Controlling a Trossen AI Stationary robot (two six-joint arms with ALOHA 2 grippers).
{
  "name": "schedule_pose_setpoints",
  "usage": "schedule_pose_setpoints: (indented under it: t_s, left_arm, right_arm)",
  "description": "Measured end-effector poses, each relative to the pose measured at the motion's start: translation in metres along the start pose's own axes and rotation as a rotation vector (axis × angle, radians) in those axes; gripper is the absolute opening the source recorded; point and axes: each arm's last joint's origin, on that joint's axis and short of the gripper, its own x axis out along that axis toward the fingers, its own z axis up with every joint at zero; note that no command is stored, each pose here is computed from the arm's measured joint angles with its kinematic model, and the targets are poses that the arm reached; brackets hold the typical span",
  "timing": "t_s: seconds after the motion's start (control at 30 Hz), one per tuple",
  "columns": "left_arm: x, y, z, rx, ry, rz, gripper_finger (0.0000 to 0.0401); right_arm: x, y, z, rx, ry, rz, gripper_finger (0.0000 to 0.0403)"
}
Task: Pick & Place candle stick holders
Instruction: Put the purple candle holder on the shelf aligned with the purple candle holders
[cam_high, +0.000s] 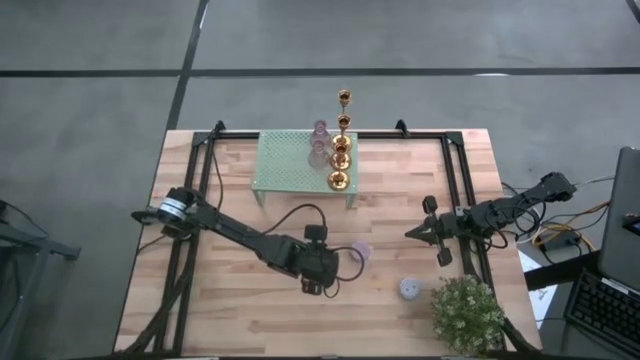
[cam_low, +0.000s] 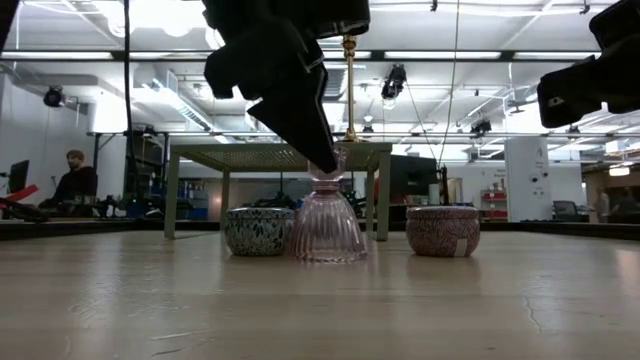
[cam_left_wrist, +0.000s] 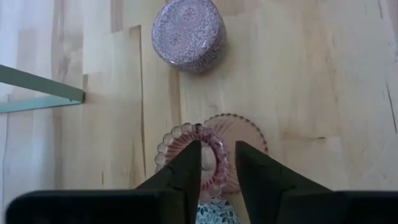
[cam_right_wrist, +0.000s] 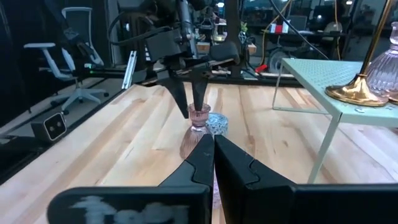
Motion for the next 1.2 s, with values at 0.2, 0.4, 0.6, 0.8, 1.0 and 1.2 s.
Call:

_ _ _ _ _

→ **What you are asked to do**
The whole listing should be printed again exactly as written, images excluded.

→ **Answer for this exercise**
Controlling a Trossen AI Stationary robot (two six-joint arms with ALOHA 2 grippers).
{
  "name": "schedule_pose_setpoints",
  "usage": "schedule_pose_setpoints: (indented under it: t_s, left_arm, right_arm)",
  "description": "Measured end-effector poses, each relative to the pose measured at the motion's start: translation in metres along the start pose's own axes and rotation as a rotation vector (axis × angle, radians) in those axes; gripper is the absolute opening the source recorded; point and axes: each arm's last joint's origin, on that joint's axis and short of the gripper, its own x axis out along that axis toward the fingers, its own z axis up with every joint at zero; note that no command is stored, each pose here is computed from the arm's measured joint angles with its kinematic model, and the targets are poses that the arm reached; brackets hold the typical span",
  "timing": "t_s: seconds after the motion's start (control at 30 Hz), one per tuple",
  "columns": "left_arm: x, y, z, rx, ry, rz, gripper_finger (0.0000 to 0.0401); right_arm: x, y, z, rx, ry, rz, gripper_finger (0.0000 to 0.0403)"
}
Task: Pick & Place candle stick holders
Instruction: Put the purple candle holder on the shelf aligned with the purple candle holders
[cam_high, +0.000s] 
[cam_low, +0.000s] 
[cam_left_wrist, +0.000s] 
[cam_right_wrist, +0.000s] 
Motion for the next 1.2 s, with values at 0.2, 0.4, 0.6, 0.8, 1.0 and 1.2 s.
Call:

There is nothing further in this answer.